Neste ano, a Campanha da Fraternidade nos coloca diante dos Povos Indígenas. Tema vasto e complexo por suas dimensões históricas. E sobretudo incômodo, pela profunda revisão de nossos conceitos a respeito dos Povos Indígenas, cuja trajetória foi violentamente alterada com a chegada dos europeus a este continente a partir de 1492.
Dar-nos conta que se trata de povos, é o primeiro passo para percebermos o alcance da Campanha da Fraternidade deste ano. Um povo é receptáculo de uma proposta de vida humana, com a riqueza e complexidade de sua história, de sua cultura, de sua organização social e de sua religião que sustenta as motivações de suas lutas de sobrevivência. Nós barateamos demais nosso conceito dos índios, quando reduzimos sua realidade a indivíduos, desconectados de sua nação. Eles formavam, e formam, povos, cuja história, infelizmente, desconhecemos e desprezamos. E uma primeira revisão, também de linguagem, que se impõe, para acolhermos os questionamentos que a Campanha deste ano nos apresenta.

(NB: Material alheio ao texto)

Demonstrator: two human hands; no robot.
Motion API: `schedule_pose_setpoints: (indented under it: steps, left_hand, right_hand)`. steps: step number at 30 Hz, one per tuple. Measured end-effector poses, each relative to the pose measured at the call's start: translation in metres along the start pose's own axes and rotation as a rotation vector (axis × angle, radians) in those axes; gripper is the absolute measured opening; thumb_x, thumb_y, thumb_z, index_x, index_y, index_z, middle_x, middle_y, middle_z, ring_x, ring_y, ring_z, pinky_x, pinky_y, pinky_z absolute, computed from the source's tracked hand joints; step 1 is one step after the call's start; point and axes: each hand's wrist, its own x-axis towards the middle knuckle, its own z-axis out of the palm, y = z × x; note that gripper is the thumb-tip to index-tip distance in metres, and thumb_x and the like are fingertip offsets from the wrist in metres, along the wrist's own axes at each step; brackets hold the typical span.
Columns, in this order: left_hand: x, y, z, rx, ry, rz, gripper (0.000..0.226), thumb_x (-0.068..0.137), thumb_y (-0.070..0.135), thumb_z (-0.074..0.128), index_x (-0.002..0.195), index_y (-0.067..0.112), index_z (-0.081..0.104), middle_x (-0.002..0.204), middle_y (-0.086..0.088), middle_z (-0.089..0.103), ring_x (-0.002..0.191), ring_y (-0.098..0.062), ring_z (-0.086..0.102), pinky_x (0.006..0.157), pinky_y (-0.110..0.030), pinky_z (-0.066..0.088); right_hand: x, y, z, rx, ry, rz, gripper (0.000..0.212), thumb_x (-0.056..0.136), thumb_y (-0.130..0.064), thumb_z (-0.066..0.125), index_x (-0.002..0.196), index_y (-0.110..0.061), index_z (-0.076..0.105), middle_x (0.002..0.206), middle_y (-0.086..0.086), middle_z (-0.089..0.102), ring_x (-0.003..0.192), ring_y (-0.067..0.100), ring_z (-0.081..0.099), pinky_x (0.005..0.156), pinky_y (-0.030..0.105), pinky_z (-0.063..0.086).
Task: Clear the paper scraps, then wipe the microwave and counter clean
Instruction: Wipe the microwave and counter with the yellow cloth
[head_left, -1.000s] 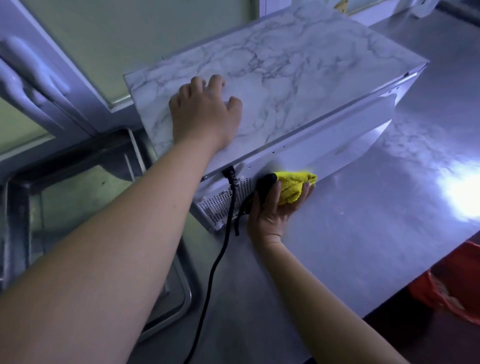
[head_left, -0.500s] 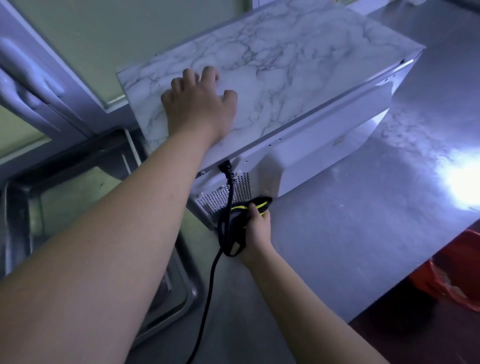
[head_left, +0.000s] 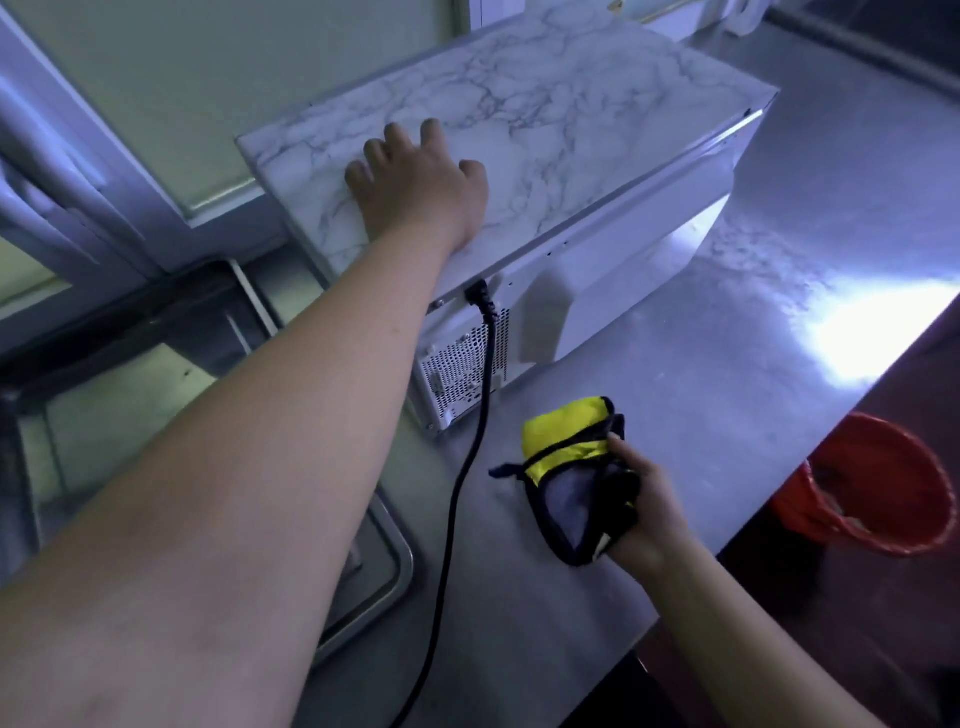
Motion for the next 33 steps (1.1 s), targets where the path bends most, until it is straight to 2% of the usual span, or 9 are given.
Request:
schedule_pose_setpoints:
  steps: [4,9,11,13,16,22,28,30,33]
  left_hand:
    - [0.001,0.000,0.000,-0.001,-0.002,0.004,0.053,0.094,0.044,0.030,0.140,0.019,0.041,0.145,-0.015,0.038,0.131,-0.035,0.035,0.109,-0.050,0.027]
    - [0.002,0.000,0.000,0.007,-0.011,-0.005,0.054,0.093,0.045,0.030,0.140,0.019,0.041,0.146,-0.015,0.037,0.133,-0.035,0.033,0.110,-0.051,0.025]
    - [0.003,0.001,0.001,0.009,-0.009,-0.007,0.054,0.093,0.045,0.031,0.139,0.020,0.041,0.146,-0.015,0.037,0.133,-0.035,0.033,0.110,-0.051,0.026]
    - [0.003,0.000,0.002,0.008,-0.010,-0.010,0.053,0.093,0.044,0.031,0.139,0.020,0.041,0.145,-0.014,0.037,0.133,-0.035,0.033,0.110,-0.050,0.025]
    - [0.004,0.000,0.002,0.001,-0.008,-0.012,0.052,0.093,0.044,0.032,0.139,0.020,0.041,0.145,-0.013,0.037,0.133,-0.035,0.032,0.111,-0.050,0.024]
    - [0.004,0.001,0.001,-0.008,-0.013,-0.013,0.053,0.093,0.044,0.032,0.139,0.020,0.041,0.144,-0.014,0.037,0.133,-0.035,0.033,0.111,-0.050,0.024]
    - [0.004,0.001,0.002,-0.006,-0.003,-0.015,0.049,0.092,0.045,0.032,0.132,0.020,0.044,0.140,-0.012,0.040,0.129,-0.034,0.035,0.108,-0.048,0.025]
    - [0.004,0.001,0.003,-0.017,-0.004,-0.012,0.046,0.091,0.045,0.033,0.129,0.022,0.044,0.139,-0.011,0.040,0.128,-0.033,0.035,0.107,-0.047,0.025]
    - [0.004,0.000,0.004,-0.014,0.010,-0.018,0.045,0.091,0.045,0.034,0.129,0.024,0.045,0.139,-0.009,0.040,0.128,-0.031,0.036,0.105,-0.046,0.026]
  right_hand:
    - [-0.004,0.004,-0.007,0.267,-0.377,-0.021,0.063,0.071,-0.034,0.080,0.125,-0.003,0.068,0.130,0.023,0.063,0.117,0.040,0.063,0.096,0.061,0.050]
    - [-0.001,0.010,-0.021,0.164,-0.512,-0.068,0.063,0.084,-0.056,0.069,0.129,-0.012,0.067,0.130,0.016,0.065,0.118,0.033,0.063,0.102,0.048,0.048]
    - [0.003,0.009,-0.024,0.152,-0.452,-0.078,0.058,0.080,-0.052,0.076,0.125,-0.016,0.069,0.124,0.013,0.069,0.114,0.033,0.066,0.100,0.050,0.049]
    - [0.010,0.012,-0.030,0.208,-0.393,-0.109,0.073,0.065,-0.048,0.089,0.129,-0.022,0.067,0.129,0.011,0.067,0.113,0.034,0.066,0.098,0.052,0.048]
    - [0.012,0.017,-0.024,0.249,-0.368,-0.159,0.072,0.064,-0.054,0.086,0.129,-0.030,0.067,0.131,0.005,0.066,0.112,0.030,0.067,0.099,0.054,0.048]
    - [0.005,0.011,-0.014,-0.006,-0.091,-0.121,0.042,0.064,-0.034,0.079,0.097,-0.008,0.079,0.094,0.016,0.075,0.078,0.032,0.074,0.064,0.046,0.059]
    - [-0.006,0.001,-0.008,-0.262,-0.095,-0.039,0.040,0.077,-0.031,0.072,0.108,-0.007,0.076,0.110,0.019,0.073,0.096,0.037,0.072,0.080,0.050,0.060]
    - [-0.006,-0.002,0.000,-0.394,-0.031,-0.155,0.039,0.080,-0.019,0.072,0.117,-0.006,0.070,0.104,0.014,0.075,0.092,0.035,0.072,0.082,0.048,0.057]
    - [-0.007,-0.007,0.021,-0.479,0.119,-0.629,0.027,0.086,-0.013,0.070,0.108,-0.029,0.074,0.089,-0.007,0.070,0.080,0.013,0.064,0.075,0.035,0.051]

A Campanha vem sempre acoplada com a quaresma. Isto confere um significado mais amplo a suas propostas, que passam a repercutir o alcance profundo do mistério cristão, que somos chamados a reviver em cada quaresma, com as coordenadas da realidade que a Campanha nos apresenta. Quaresma é tempo de reler nossa vida à luz dos desígnios de Deus.
Pois bem, nós cristãos acreditamos que Deus manifestou os seus desígnios através da história de um povo. Inclusive, para nos compreendemos à luz deste fato, dizemos teologicamente que ainda formamos, como Igreja, o povo de Deus. Assim, a história de Israel, como fato singular, toma sentido a partir do significado universal que ela expressa, como paradigma dos desígnios de Deus a respeito de todos os povos. O próprio Cristo, que culmina a história de Israel, encarna o significado total deste paradigma, e ele, que só falava em parábolas, na verdade é, em pessoa, a grande parábola que expressa a aliança que envolve a Deus com a história de cada povo.
Por isto, a trajetória dos povos indígenas, com todo o direito, é também iluminada pela saga cristã, que a Bíblia nos descreve. O sentido total da história de cada povo é encontrado à luz da história do povo de Deus. Os povos indígenas têm todo o direito de serem reconhecidos como povos por quem Deus empenha os seus desígnios de salvação.
Este é o diapasão da Campanha da Fraternidade. Somos chamados a reconhecer, nos Povos Indígenas, um contraponto da nossa história sagrada. A trajetória desses povos também nos ilumina, nos interpela e nos convoca para a conversão. Eles testemunham que Deus continua a colocar-se ao lado do fraco e daquele que jaz sob o peso da escravidão. Deus escuta o clamor dos oprimidos, e desce para liberta-los, como fez com Israel no Egito. Lá, se passaram quatrocentos anos até a libertação. Aqui, já passou da hora dos Povos Indígenas serem reconhecidos em sua dignidade, e de serem asseguradas as condições para a sua sobrevivência e seu crescimento.
Certa vez Jesus colocou uma criança no meio dos discípulos, e disse que deviam ser como ela para entrar no Reino. Nesta quaresma, Deus coloca diante de nós os Povos Indígenas, e nos diz que precisamos reaprender com eles os seus desígnios de vida.